## [Exercise objective]
Which lines in the records below contain the word "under"? Copy each of them.

(Records for the exercise Opens)

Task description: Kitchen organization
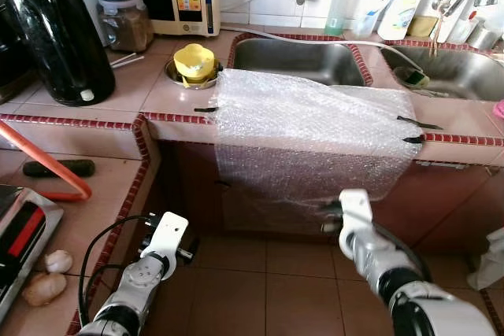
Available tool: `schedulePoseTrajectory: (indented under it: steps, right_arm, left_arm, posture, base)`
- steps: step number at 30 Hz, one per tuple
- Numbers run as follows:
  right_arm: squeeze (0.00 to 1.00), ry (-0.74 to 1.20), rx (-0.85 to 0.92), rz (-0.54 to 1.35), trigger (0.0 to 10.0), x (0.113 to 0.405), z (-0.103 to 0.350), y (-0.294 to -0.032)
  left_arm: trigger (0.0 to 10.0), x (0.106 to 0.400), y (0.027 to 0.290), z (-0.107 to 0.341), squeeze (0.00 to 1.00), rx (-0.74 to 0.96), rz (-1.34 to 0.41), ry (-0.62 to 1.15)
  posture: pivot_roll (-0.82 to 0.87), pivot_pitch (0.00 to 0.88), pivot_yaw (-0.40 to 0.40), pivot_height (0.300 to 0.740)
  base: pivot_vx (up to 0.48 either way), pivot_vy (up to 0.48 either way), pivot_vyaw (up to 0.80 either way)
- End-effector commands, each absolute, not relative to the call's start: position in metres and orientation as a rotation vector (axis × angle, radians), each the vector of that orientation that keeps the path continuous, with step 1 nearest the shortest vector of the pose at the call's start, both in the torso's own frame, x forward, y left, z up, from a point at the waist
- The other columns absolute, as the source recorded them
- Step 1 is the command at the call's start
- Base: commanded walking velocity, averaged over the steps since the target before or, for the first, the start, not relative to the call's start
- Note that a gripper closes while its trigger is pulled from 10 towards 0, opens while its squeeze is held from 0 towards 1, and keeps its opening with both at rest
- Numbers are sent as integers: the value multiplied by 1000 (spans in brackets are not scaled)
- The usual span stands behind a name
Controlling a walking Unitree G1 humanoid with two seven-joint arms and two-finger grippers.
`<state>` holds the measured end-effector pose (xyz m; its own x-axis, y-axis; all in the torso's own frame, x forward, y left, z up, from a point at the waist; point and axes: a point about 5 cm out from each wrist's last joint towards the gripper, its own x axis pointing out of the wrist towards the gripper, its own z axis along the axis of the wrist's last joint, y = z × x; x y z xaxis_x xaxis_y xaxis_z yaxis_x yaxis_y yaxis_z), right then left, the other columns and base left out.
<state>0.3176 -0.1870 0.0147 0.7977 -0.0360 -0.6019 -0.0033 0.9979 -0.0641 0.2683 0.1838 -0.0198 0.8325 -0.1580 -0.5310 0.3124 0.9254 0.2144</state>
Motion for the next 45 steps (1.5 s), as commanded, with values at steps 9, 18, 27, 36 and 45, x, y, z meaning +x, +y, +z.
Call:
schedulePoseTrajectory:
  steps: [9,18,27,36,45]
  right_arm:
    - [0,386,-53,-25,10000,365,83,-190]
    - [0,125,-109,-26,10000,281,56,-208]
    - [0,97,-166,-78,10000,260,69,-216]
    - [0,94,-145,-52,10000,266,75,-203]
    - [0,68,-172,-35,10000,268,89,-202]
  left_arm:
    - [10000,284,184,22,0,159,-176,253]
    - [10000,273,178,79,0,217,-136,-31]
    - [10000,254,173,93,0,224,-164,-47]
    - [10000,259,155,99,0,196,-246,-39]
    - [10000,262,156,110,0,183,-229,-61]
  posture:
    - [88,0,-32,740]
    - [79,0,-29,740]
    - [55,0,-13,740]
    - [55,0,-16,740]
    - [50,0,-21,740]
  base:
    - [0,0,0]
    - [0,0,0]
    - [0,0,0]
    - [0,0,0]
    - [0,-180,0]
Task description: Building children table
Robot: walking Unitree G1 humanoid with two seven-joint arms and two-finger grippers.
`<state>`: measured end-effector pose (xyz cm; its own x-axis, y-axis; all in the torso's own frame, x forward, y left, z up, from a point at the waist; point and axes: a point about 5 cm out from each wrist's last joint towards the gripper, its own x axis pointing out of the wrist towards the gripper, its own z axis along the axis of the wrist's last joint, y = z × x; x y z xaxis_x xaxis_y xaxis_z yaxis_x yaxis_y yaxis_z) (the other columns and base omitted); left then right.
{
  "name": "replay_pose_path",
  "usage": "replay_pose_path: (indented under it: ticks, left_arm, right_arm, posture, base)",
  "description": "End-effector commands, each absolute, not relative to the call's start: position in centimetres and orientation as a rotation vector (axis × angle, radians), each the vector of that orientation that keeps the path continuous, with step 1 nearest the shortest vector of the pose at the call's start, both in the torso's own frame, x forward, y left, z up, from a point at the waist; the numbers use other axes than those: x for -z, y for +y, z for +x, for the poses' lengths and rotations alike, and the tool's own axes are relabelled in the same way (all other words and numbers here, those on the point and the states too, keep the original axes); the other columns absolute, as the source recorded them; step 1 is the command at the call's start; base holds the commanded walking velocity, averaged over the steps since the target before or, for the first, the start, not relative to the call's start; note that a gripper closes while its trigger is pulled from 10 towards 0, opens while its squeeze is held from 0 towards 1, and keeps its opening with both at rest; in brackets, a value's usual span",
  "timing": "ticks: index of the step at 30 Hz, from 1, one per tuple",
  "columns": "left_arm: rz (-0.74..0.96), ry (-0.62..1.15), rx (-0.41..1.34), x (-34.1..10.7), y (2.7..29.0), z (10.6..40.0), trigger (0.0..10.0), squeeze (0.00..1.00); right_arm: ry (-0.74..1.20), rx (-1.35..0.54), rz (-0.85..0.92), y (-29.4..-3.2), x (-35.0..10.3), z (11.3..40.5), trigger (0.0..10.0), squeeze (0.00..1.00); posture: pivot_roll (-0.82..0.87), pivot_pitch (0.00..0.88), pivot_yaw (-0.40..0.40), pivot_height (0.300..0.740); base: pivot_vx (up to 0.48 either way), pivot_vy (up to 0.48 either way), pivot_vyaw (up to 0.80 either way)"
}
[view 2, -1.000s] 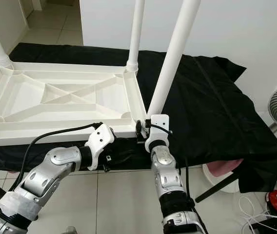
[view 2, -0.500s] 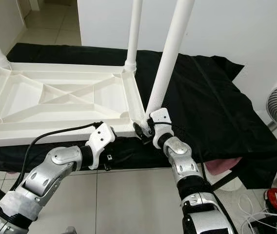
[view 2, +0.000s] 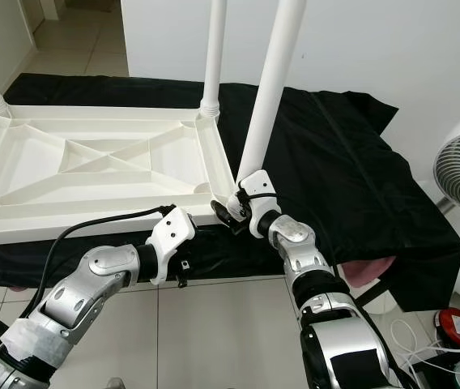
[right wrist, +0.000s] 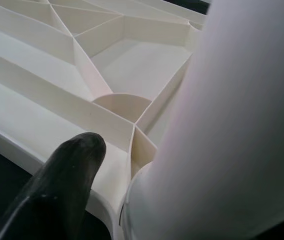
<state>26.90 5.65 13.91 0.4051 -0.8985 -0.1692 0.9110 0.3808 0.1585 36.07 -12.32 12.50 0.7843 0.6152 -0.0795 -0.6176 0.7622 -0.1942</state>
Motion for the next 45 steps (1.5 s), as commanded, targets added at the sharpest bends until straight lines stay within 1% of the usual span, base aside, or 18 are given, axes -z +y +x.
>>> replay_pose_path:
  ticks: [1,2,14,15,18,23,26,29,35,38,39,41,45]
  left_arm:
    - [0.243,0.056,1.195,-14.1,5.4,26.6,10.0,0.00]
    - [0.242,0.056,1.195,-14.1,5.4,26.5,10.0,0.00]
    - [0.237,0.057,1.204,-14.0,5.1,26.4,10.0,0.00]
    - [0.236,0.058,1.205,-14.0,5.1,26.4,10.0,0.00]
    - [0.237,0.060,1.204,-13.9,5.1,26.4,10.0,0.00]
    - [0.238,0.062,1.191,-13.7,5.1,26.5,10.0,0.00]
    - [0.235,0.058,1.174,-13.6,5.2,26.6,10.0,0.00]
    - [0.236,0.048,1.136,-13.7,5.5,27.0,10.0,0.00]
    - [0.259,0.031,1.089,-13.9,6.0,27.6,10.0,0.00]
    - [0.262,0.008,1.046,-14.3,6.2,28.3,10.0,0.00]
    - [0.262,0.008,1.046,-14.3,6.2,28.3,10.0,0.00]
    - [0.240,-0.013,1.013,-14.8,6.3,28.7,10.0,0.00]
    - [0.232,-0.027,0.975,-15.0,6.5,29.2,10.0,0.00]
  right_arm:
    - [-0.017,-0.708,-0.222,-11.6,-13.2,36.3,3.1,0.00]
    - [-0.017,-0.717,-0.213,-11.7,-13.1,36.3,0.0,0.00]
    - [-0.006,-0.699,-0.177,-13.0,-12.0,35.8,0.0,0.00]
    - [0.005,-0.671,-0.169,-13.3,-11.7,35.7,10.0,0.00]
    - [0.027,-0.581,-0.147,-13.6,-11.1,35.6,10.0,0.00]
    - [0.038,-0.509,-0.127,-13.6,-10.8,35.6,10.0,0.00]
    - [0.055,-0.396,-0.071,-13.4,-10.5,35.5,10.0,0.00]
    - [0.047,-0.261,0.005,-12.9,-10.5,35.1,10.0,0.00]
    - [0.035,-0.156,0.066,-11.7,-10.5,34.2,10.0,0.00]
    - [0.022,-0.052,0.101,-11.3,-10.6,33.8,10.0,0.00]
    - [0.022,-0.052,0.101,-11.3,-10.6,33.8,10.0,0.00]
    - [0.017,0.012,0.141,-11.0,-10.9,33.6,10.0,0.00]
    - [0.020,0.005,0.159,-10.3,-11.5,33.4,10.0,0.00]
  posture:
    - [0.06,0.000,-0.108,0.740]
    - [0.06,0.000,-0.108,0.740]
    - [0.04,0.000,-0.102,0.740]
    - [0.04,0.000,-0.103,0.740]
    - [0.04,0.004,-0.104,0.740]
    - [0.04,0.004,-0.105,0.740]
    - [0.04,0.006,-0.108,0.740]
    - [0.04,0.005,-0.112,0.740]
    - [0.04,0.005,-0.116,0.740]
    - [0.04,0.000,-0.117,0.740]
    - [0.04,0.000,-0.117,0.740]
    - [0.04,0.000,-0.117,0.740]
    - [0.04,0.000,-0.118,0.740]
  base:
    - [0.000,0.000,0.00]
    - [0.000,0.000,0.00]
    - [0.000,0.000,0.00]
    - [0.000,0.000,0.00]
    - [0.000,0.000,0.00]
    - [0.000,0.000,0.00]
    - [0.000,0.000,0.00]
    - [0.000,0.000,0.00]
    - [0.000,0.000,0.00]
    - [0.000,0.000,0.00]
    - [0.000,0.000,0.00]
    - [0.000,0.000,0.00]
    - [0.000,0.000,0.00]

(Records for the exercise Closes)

## [Written solution]
Available tool: `schedulePoseTrajectory: (indented under it: steps, right_arm, left_arm, posture, base)`
  "usage": "replay_pose_path: (indented under it: ticks, left_arm, right_arm, posture, base)",

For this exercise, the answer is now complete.